Here’s the 2014 list of words that Lake Superior State University in Michigan has deemed should be banished from overuse. The school, which has been issuing the list for 39 years, seeks nominations yearround and then puts out a list of 13 winners. The No. 1 word: “selfie.”
Has the honor of receiving the most nominations this year.
“Named ‘Word of the Year’ by Oxford Dictionary? Give me a break! Ugh, get rid of it.” – Bruce, Ottawa, Ont.

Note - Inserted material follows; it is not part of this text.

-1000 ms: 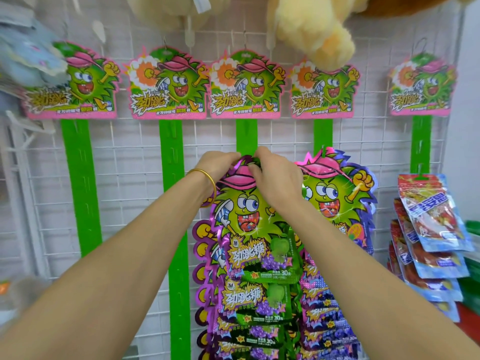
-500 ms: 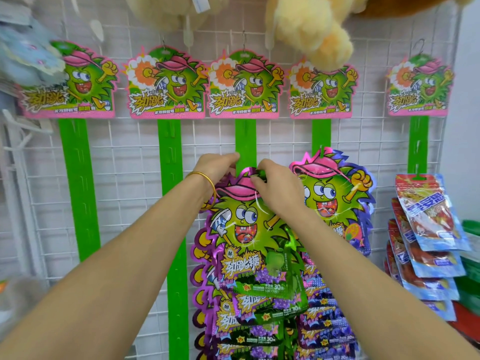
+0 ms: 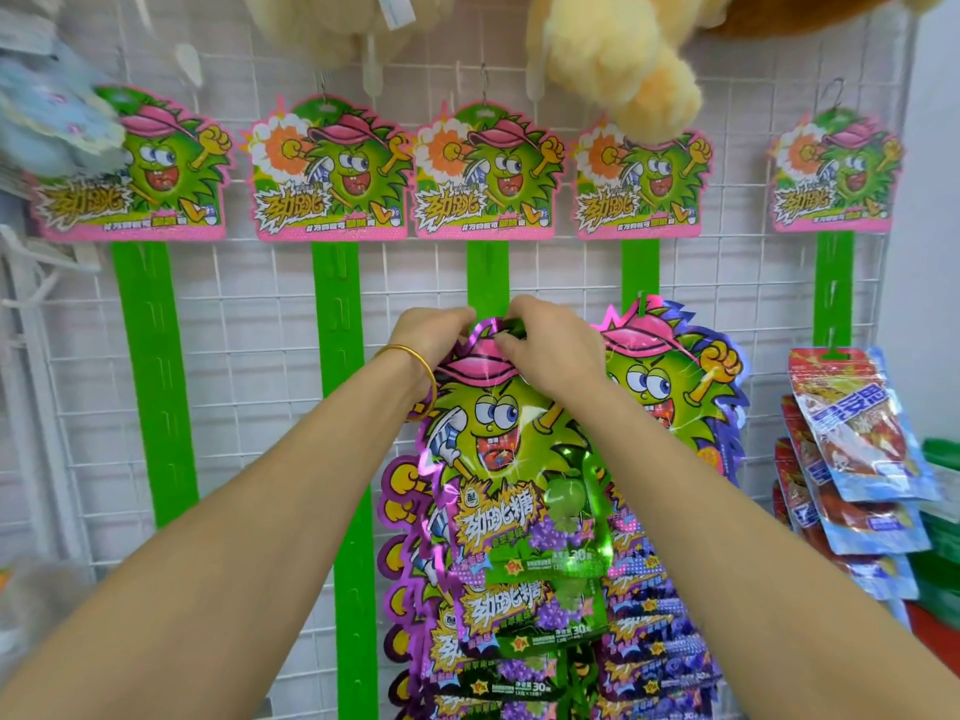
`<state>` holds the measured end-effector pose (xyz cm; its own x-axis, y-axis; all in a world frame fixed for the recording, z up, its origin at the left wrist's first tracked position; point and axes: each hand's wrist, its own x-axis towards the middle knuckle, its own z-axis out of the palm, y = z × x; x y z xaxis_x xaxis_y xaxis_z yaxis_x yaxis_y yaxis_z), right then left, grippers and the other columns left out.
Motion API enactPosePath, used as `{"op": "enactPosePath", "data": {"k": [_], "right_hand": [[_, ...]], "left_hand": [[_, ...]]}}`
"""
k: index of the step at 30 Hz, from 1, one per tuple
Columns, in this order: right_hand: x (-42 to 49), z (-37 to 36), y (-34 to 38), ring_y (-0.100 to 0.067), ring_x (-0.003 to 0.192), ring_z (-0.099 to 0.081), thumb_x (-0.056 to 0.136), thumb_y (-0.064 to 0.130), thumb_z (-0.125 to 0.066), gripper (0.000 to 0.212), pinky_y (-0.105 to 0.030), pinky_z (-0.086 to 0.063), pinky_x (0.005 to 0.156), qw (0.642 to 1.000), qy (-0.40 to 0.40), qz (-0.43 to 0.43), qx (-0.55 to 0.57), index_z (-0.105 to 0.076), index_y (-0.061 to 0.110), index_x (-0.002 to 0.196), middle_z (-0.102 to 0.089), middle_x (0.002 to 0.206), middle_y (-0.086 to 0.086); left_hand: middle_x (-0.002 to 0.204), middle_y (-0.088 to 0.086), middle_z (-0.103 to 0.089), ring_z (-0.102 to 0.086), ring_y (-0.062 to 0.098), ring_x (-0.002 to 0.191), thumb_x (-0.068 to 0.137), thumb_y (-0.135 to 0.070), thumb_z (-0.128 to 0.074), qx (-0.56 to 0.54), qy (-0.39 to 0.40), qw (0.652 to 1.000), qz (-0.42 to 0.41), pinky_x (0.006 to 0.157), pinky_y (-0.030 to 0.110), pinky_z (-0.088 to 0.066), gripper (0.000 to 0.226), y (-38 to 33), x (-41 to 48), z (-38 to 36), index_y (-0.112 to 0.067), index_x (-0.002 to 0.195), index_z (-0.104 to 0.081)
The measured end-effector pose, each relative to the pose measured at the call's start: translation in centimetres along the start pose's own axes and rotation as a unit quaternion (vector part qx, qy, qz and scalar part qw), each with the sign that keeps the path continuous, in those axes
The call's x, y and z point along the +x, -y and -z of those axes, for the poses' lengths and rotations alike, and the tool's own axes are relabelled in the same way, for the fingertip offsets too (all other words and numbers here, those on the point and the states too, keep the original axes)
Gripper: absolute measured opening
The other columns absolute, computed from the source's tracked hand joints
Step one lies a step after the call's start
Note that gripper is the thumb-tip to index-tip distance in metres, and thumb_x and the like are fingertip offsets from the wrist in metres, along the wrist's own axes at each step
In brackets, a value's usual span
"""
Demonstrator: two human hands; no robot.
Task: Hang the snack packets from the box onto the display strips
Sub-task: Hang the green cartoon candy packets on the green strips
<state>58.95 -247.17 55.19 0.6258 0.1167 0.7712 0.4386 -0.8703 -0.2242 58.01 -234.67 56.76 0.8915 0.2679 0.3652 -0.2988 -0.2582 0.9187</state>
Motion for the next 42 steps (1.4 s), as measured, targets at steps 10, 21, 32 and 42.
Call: {"op": "enactPosePath", "data": {"k": [10, 21, 32, 42], "right_hand": [[-3.2, -1.1, -1.1, -0.029, 0.1, -0.058, 0.087, 0.034, -0.056, 0.022, -0.031, -0.037, 0.068, 0.995, 0.043, -0.02, 0.085, -0.06, 0.018, 0.102, -0.066, 0.103, -0.007], [-4.1, 0.0, -1.7, -0.028, 0.095, -0.058, 0.088, 0.031, -0.057, 0.019, -0.035, -0.043, 0.073, 0.989, -0.011, -0.041, 0.144, -0.059, 0.018, 0.102, -0.067, 0.099, -0.004], [-0.7, 1.3, 0.8, -0.03, 0.103, -0.057, 0.092, 0.034, -0.05, 0.024, -0.031, -0.033, 0.066, 0.999, -0.022, 0.006, 0.033, -0.056, 0.018, 0.109, -0.065, 0.109, -0.006], [-1.1, 0.7, 0.5, -0.033, 0.103, -0.057, 0.089, 0.027, -0.053, 0.024, -0.032, -0.036, 0.069, 0.998, 0.02, -0.027, 0.054, -0.058, 0.011, 0.107, -0.064, 0.11, -0.014]], "left_hand": [[0.036, -0.007, -0.053, -0.047, 0.003, 0.034, 0.091, -0.024, -0.054, -0.038, 0.081, 0.996, 0.007, 0.049, 0.019, -0.037, 0.023, 0.3, -0.7, 0.5, -0.017, 0.069, -0.051], [0.064, 0.003, -0.041, -0.036, 0.012, 0.051, 0.092, -0.017, -0.052, -0.025, 0.104, 0.994, 0.012, 0.045, 0.02, -0.031, 0.021, 0.2, -0.2, 0.0, -0.015, 0.072, -0.049], [0.062, 0.008, -0.053, -0.046, 0.021, 0.051, 0.084, -0.019, -0.054, 0.027, 0.092, 0.995, 0.04, 0.055, 0.026, -0.037, 0.022, -1.1, -0.4, 0.6, -0.011, 0.064, -0.056], [0.073, 0.001, -0.051, -0.045, 0.012, 0.065, 0.09, -0.026, -0.054, 0.014, 0.06, 0.997, 0.04, 0.064, 0.027, -0.039, 0.02, -0.5, -0.1, 0.4, -0.007, 0.084, -0.055]]}}
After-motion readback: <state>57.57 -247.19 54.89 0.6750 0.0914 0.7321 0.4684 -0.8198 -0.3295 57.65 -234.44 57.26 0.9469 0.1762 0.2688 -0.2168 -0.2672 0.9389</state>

“Myselfie disparages the word because it’s too selfie-serving. But enough about me, how about yourselfie?” – Lisa, New York, NY
“It’s a lame word. It’s all about me, me, me. Put the smartphone away. Nobody cares about you.” — David, Lake Mills, Wisc.
TWERK / TWERKING
Another word that made the Oxford Dictionaries Online this year.
Cassidy of Manheim, Penn. said, “All evidence of Miley Cyrus’ VMA performance must be deleted,” but it seems that many had just as much fun as Miley did on stage when they submitted their nominations.

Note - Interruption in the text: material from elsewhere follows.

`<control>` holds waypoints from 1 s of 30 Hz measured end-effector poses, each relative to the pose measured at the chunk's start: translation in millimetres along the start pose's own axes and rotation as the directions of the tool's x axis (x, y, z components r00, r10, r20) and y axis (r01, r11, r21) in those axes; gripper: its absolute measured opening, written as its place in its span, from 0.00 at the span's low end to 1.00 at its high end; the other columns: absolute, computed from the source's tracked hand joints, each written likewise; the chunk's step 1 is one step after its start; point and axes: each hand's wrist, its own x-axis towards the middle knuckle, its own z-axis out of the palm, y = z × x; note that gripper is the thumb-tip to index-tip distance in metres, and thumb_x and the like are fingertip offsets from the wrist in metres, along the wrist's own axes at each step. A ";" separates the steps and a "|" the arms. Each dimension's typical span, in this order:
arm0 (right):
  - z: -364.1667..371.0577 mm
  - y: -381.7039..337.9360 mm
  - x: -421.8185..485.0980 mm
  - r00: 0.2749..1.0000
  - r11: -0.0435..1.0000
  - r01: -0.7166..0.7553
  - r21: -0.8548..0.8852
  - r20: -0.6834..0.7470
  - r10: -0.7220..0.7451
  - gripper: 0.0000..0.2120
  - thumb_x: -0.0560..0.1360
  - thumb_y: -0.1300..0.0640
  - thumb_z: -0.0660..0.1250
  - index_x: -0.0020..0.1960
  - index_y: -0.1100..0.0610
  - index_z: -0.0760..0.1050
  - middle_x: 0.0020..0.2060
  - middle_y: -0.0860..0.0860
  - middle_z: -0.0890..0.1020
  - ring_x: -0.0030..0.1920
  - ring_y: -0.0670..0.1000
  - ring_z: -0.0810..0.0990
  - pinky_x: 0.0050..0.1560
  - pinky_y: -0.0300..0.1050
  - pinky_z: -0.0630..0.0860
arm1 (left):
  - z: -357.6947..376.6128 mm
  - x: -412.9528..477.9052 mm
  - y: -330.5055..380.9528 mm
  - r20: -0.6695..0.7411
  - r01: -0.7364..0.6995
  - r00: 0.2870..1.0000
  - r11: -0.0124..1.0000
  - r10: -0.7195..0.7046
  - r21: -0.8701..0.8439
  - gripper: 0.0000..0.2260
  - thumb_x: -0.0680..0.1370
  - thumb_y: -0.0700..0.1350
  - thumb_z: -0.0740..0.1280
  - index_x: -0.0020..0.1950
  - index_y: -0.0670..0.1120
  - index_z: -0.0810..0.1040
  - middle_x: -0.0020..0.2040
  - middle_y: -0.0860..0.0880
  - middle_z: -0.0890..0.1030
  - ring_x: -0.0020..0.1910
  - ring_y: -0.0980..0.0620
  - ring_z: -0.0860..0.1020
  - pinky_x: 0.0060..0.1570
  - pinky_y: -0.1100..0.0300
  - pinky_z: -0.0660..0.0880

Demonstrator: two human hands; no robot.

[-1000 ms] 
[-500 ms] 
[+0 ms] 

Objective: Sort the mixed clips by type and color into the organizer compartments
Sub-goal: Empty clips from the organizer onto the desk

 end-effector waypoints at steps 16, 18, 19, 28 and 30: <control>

“The fastest over-used word of the 21st century.” – Sean, New London, NH.
We used to call it the pound symbol. Now it is seeping from the Twittersphere into everyday expression. Nearly all who nominated it found a way to use it in their entries, so we wonder if they’re really willing to let go. #goodluckwiththat
“A technical term for a useful means of categorizing content in social media, the word is abused as an interjection in verbal conversation and advertising. #annoying!” – Bob, Grand Rapids, Mich.

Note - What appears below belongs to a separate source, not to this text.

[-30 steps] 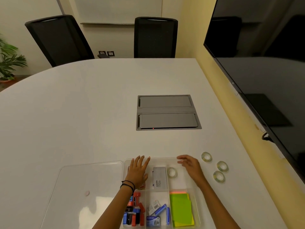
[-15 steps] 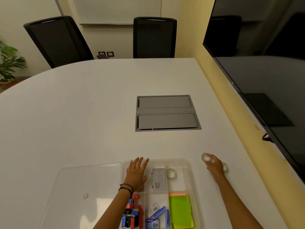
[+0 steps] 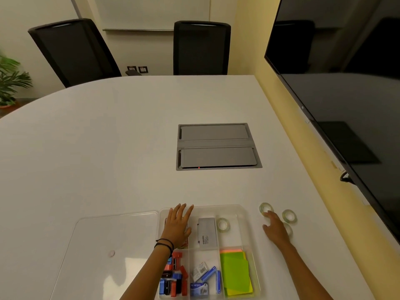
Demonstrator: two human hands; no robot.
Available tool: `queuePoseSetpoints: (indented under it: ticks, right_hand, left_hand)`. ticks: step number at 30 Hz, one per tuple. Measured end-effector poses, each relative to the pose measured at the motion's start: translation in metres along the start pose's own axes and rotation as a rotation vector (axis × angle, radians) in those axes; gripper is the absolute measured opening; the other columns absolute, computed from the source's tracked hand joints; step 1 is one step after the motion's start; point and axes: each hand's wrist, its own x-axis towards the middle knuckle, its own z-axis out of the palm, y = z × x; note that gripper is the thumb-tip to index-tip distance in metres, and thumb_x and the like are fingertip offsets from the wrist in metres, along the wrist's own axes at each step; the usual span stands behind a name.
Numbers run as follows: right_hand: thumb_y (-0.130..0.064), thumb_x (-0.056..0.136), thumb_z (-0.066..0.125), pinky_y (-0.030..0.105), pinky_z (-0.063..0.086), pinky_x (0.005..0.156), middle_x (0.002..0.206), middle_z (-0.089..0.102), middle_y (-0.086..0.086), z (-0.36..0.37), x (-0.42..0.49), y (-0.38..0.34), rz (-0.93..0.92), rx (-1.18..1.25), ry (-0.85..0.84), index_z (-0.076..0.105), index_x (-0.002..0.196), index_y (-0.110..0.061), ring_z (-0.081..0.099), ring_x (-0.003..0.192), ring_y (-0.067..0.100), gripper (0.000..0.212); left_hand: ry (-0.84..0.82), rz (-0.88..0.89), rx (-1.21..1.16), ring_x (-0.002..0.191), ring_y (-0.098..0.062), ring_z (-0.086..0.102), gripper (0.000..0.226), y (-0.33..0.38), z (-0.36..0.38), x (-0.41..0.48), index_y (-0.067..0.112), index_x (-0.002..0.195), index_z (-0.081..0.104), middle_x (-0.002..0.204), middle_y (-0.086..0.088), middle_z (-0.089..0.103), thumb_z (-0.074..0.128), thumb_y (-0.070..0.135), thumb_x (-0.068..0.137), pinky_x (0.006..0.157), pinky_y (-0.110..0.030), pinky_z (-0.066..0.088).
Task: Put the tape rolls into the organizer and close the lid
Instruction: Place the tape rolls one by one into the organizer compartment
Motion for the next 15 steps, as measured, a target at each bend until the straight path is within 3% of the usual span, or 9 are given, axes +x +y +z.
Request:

“It’s #obnoxious #ridiculous #annoying and I wish it would disappear.” – Jen, Sault Ste. Marie, Mich.
“#sickoftheword” – Brian, Toronto, Ont.
To which we advise, keep all future nominations to fewer than 140 characters.
“There cannot possibly be any oxygen there.” – Matt of Toledo, Ohio
The 30-year anniversary of this hilarious 1983 Michael Keaton movie seems to have released some pent-up emotions. It received nearly as many nominations as “selfie” and “twerk” from coast to coast in the U.S. and Canada, mostly from men.
“It was a funny movie in its time, but the phrase should refer only to the film, not to men in the real world. It is an insult to the millions of dads who are the primary caregivers for their children. Would we tolerate calling working women Mrs. Dad?” says Pat, of Chicago, who suggests we peruse the website captaindad.org, the manly blog of stay-at-home parenting.
“I am a stay-at-home dad/parent. And if you call me ‘Mr. Mom,’ I will punch you in the throat. – Zachary, East Providence, RI.
This common way of describing an automobile collision has now made it from conversation into the news reports. While the accident’s layout does, indeed, resemble its namesake cut of beef, we’d prefer to dispense with the collateral imagery and enjoy a great steak.
“As in ‘crashed into another car perpendicularly.’ Making a verb out of a cut of beef?” – Kyle, White Lake, Mich.
_______ ON STEROIDS
New! Improved! Steroidal!
“Please, does the service at my favorite restaurant have to be ‘on steroids’ (even though the meat may be)?” – Betsy, Los Angeles, Calif.
Many in advertising and in the news took two words – Armageddon and Apocalypse and shortened them into two worn-out suffixes this year.
“Come on down, we’re havin’ car-ageddon, wine-ageddon, budget-ageddon, a sale-ageddon, flower-ageddon, and so-on-and-so-forth-ageddon! None of these appear in the Book of Revelations.” – Michael, Haslett, Mich.
“Every passing storm or event is tagged as ice-ageddon or snow-pocalypse. There’s a limited supply of …ageddons and …pocalypses; I believe it’s one, each. When running out of cashews becomes nut-ageddon, it’s time to re-evaluate your metaphors.” – Rob, Sellersville, Penn.
Politicians never fail to disappoint in providing fodder for the list.
INTELLECTUALLY / MORALLY BANKRUPT
Used by members of each political party when describing members of the other.
A wandering prefix (see 2010’s “Obama-“) finally settles down. We thought it might rival “fiscal cliff,” the most-nominated phrase on the 2013 list, but it didn’t come close.
Cal of Cherry Hill, NJ wonders, “Are there intellectual creditors?”
“Because President Obama’s signature healthcare law is actually called the Affordable Care Act. The term has been clearly overused and overblown by the media and by members of Congress.” – Ben of New Jersey
“What more can I say?” – Jane, McKinney, Tex.
Heard often in the world of football.
“Facing adversity is working 50 hours a week and still struggling to feed your kids. Facing third and fifteen without your best receiver with tens of millions in the bank, is not.” – Kyle, White Lake, Mich.
Why use one word when apparently two are twice as better?
“From the world of sports comes the latest example of word inflation. What’s wrong with the word ‘fans’?” – Paul, Canton, Mich.